Images Courtesy of Schiaparelli
Iris Van Herpen
Designer, Iris Van Herpen, envisioned a sensationally touching and proactive display, which was executed magnificently. The SS23 Haute Couture collection, Carte Blanche, was divinely inspired and came to life in collaboration with French creative Julie Gautier. The film was a feminist masterpiece, which tried to shed light on the global strength of women, especially the ongoing resilience of Iranian women. Choosing to show the clothing submerged in deep water was a powerful creative choice which symbolized the external struggles women face in their existence. Water also takes away the voice and ability to hear those consumed under the surface, which is another reference to women’s protest and suffering. The performance was beautifully breath-taking on the surface, however, understanding the meaning behind, transformed the film into a stunningly poignant and touching piece of work.
Known for fluidly constructed designs the Haute Couture collection evolved beautifully from the previous, Meta Morphism, collection. The slow movements of the models brought the clothing to life as it swirled and danced in the motions of the water. The fantastical and SCI-FY nature of the clothing was emphasized in the foreign and unnatural landscape of the film. The beautiful and hyper-feminine styles were captivating as they moved through the water like they belonged, like a mythical and majestic sea creature. The gorgeous organic silk fabrics entangled the dancers, which embraced the restraints and confinements imposed on women. The red corset design worn by Julie Gautier featured red synthetic and real human hair as an emblem of freedom.

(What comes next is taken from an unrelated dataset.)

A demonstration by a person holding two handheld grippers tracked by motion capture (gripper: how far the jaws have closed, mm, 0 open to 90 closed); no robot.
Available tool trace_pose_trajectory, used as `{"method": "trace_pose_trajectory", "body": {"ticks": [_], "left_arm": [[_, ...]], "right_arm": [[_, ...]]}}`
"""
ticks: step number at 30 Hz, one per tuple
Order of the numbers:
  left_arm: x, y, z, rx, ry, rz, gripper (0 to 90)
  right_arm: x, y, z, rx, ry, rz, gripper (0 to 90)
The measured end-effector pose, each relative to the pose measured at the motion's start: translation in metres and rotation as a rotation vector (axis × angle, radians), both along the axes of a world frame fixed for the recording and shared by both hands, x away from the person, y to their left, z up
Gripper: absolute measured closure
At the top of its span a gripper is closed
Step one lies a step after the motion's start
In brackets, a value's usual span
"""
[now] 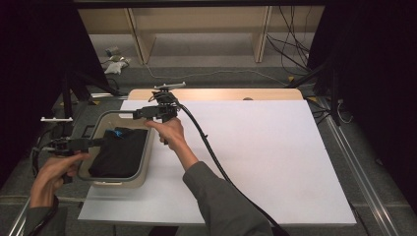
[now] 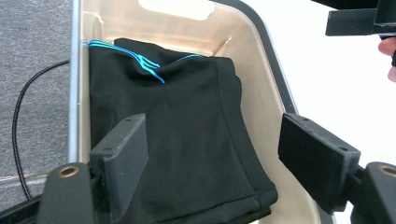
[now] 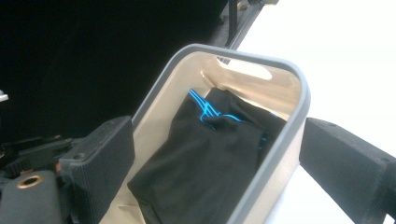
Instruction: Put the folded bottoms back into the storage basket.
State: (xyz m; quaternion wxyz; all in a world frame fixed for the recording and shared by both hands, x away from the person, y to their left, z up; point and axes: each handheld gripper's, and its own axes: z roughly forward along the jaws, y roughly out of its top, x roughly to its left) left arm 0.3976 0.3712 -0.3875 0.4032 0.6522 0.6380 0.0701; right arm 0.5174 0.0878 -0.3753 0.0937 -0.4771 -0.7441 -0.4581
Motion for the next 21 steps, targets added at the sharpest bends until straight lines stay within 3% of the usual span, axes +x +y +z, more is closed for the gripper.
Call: {"method": "trace_pose_trajectory", "body": {"ticks": [14, 21], "left_arm": [[0.004, -0.013, 0.003, -0.019, -0.03, -0.022, 20.0], [0.008, -0.029, 0.001, -0.022, -0.056, -0.049, 19.3]], "right_arm": [[0.003, -0.03, 0.004, 0.012, -0.018, -0.038, 11.1], [0.002, -0.039, 0.009, 0.018, -0.039, -0.039, 11.0]]}}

Images Courtesy of Iris Van Herpen
Chanel
A Parisian favourite managing to keep on top of the game, ahead of the trends and in the forefronts of our minds. As relevant as they were when they started their sensational journey in the 20th century, Chanel returns every year to showcase their Haute Couture in their home city. The atmosphere of a Chanel show is exclusive and chic. This year for their SS23 Haute Couture, expectations slowly built as soft music began to play. In a circus styled layout, large wooden animal statues were wheeled out. The curiosity blossomed as Camels, elephants and mice all appeared in the form of the overbearing sculptures.

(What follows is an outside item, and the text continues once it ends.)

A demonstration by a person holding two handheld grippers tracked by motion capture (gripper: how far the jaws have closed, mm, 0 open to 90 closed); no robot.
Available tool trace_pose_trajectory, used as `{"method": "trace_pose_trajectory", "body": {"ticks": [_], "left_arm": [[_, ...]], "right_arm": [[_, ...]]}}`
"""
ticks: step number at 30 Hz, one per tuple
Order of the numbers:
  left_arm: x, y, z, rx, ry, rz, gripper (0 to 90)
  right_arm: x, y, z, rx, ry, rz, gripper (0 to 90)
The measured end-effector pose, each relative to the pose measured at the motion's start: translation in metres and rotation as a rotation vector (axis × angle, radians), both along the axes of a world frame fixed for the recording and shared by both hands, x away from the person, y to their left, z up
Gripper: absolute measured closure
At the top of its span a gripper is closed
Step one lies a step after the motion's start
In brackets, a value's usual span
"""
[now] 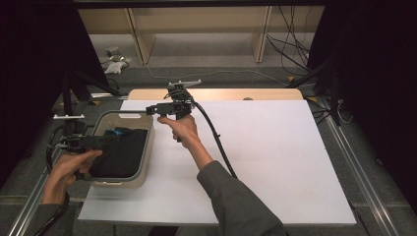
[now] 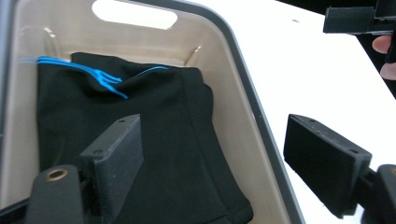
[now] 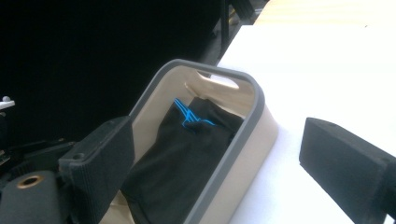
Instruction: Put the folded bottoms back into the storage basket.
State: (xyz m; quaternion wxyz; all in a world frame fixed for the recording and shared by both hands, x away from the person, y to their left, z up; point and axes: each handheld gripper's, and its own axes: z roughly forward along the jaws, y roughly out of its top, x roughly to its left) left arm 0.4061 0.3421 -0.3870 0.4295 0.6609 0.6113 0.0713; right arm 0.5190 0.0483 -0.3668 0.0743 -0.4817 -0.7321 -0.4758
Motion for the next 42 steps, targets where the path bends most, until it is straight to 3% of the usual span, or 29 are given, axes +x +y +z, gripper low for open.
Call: {"method": "trace_pose_trajectory", "body": {"ticks": [6, 8, 13, 21, 33, 42], "left_arm": [[0.001, -0.007, 0.001, -0.002, -0.035, -0.012, 18.4], [0.001, -0.011, 0.002, -0.015, -0.077, -0.01, 17.4], [0.001, -0.018, 0.003, -0.026, -0.111, -0.023, 17.2], [0.002, -0.034, 0.002, -0.019, -0.161, -0.05, 16.4], [0.003, -0.049, -0.002, -0.019, -0.185, -0.083, 16.0], [0.003, -0.053, -0.002, -0.031, -0.219, -0.075, 16.0]], "right_arm": [[-0.003, -0.008, 0.005, -0.002, -0.04, 0.015, 9.8], [-0.005, -0.015, 0.007, 0.008, -0.068, 0.02, 9.6], [-0.008, -0.031, 0.011, 0.021, -0.113, 0.014, 9.2], [-0.011, -0.051, 0.009, 0.036, -0.14, -0.007, 8.8], [-0.017, -0.066, 0.011, 0.028, -0.189, -0.017, 6.4], [-0.023, -0.076, 0.011, 0.039, -0.221, -0.017, 5.1]]}}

Not was all it seemed for spectators. Grand entrances erupted as one by one, runway models emerged from the wooden sculptures, in true Troy essence. However, these gifts gave us attacks of fashion as opposed to the attack of soldiers. Adhering to the subtle circus themes underlying the collection, the first look to step foot on the runway was suggestive of a ringleader. Kitted in a top-hat and white military parade jacket, the look set the scene for what was to come. Styles incorporated the charming playfulness of circus bowties and majorette silhouettes. This being said, the collection was distinctively Chanel. Classic Chanel styles, black-tipped shoes and tweeds, featured within the SS23 set of looks, importantly reinforcing the roots and heritage of the house. Other classic Chanel distinctions were transformed for the collection to embody the sign of the times. A-line bodices were enriched with tulle ruffles, suit jackets were paired with miniature skirts and styled with bowties and top hats. Embroidered pieces and pearls made their way on to the runway as well, which we were glad to see as they are a symbol of the late designer.